## Your goal
The answer must consist of every line from the data that holds "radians".

## Provided data

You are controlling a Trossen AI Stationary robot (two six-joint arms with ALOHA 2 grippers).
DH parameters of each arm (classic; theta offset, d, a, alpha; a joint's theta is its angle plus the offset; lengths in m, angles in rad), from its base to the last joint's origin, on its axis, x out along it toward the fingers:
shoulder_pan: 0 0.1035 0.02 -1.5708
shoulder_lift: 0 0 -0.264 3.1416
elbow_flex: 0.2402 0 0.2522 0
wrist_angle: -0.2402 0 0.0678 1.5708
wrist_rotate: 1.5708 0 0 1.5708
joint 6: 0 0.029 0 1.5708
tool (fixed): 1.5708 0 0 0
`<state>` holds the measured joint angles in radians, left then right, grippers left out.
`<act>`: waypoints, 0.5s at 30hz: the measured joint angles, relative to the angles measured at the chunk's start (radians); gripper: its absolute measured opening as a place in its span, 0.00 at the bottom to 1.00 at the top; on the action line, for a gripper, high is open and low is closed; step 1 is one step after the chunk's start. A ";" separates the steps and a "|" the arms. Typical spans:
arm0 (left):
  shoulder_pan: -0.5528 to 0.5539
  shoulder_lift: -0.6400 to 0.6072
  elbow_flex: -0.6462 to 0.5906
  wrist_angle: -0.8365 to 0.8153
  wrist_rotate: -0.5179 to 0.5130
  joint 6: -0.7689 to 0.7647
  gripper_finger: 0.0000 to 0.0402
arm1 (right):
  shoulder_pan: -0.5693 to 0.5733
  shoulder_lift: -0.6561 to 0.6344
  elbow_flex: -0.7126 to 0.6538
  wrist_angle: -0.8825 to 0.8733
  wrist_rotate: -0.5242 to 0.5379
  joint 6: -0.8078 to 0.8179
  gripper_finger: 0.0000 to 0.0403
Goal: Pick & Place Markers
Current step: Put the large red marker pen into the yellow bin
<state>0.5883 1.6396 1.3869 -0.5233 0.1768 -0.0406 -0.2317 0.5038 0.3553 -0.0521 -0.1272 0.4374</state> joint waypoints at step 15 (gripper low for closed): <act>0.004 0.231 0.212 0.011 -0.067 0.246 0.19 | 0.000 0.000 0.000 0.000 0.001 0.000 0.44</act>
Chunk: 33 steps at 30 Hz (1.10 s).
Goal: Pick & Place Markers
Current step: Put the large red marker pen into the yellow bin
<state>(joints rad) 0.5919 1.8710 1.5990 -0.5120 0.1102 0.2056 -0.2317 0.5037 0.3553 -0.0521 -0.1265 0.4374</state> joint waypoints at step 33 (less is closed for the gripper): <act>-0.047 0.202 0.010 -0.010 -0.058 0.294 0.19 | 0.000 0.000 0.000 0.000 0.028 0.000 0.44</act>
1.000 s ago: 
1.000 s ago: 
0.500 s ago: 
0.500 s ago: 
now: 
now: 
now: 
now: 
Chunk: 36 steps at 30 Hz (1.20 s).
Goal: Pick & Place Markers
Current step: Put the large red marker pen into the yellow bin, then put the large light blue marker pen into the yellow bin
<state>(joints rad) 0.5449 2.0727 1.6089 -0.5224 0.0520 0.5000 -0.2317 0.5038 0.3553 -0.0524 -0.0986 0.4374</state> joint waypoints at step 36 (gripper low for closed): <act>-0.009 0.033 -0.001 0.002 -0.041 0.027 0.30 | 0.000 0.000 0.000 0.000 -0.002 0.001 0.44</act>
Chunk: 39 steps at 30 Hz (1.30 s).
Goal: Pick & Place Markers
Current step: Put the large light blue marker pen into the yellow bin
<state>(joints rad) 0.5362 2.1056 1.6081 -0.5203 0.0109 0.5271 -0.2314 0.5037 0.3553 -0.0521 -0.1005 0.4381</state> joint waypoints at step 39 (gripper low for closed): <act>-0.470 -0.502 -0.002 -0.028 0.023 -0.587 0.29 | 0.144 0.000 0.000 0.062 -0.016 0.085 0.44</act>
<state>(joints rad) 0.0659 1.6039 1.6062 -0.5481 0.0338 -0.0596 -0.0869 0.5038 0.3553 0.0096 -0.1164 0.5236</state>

## Written solution
`<state>` holds the measured joint angles in radians, left then right, grippers left out.
`<act>`: waypoints, 0.5s at 30hz: the measured joint angles, relative to the angles measured at the chunk's start (radians); gripper: its absolute measured opening as a place in its span, 0.00 at the bottom to 1.00 at the top; on the action line, for a gripper, high is open and low is closed; step 1 is one step after the chunk's start. A ";" separates the steps and a "|" the arms. Typical spans:

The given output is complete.